You can use these subtypes for compatibility with ANSI/ISO and IBM types.

Note: Currently, VARCHAR is synonymous with VARCHAR2. However, in future releases of PL/SQL, to accommodate emerging SQL standards, VARCHAR might become a separate datatype with different comparison semantics. So, it is a good idea to use VARCHAR2 rather than VARCHAR.

http://download-west.oracle.com/docs/cd/B10501_01/appdev.920/a96624/03_types.htm#10824

HTH

Raj

Rajendra dot Jamadagni at nospamespn dot com
All Views expressed in this email are strictly personal.
QOTD: Any clod can have facts, having an opinion is an art !
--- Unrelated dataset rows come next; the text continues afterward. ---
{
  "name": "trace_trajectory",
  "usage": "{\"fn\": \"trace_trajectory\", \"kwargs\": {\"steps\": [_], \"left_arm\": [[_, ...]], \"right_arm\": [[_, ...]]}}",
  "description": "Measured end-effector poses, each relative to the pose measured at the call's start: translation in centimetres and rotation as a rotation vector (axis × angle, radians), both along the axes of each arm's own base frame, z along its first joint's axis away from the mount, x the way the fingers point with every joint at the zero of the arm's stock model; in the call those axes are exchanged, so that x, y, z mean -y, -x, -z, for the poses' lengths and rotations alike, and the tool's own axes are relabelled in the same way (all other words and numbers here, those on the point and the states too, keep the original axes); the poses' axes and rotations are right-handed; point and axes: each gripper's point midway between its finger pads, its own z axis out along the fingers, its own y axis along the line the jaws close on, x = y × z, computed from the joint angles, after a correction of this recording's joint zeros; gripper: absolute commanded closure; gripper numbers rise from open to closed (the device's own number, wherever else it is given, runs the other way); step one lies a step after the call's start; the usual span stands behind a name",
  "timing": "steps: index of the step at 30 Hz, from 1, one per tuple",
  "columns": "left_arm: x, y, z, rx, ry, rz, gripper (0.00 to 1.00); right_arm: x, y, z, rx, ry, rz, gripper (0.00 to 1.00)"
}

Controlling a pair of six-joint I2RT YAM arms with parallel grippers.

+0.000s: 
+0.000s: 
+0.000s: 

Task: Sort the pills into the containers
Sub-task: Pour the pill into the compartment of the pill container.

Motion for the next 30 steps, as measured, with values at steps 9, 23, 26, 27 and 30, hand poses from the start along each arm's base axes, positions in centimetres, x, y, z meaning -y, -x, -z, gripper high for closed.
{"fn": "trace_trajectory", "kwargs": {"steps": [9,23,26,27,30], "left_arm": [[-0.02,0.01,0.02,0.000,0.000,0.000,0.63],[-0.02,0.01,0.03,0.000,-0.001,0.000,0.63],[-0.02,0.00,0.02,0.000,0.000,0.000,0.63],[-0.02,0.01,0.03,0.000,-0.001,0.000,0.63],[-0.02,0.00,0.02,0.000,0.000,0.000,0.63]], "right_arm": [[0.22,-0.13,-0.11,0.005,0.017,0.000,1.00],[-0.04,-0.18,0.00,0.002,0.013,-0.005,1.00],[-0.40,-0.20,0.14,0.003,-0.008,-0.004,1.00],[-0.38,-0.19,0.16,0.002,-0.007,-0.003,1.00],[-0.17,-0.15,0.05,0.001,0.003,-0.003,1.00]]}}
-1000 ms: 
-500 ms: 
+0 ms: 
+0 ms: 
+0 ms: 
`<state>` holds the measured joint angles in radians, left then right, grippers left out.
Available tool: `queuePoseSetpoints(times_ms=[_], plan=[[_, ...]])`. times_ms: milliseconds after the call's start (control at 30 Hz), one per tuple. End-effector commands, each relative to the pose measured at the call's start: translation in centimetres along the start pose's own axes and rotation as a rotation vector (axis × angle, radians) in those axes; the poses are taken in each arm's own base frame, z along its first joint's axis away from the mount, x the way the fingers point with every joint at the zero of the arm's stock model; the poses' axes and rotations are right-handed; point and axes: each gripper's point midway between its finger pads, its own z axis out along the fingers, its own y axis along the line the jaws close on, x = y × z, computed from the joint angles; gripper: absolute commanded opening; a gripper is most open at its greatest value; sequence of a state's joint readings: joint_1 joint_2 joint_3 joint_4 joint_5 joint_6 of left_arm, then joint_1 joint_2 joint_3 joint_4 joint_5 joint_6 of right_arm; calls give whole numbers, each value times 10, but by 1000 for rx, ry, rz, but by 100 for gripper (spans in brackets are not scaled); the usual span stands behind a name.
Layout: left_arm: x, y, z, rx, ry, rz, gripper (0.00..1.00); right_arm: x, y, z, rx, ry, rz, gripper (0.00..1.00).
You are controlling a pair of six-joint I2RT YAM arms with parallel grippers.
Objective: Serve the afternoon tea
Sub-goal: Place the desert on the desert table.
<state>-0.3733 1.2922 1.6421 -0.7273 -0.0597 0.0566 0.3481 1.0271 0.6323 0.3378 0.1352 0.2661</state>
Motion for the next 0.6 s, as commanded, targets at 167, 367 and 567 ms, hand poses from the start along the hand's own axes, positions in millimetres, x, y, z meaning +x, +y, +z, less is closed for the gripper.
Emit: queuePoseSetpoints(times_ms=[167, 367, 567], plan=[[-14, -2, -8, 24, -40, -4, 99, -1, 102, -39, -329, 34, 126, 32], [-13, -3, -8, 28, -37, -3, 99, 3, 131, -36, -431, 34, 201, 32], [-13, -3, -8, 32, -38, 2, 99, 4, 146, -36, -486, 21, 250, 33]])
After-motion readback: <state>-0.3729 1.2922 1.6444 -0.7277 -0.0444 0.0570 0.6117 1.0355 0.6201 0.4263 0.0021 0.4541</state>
-----Original Message-----
Sent: Wednesday, December 10, 2003 1:55 PM
To: Multiple recipients of list ORACLE-L

DW> If your application is COBOL-based, using CHAR
DW> simplifies things quite a bit.

True enough. I'd forgotten about COBOL. The semantics of
COBOL's PIC X fields match up pretty closely (exactly?) to
SQL CHAR fields.

DW> My understanding is that VARCHAR2 is not even a SQL standard

The keyword VARCHAR2 is not in the standard, but a
variable-length type is. I think the standard uses CHARACTER
VARYING, or something like that. I don't have time to look
it up right now.

DB2 uses VARCHAR, without the "2". I'm not sure why Oracle
is so outspoken against that same keyword. I'd be interested
in finding out.

Best regards,

Jonathan Gennick --- Brighten the corner where you are

This e-mail message is confidential, intended only for the named recipient(s) above and may contain information that is privileged, attorney work product or exempt from disclosure under applicable law. If you have received this message in error, or are not the named recipient(s), please immediately notify corporate MIS at (860) 766-2000 and delete this e-mail message from your computer, Thank you.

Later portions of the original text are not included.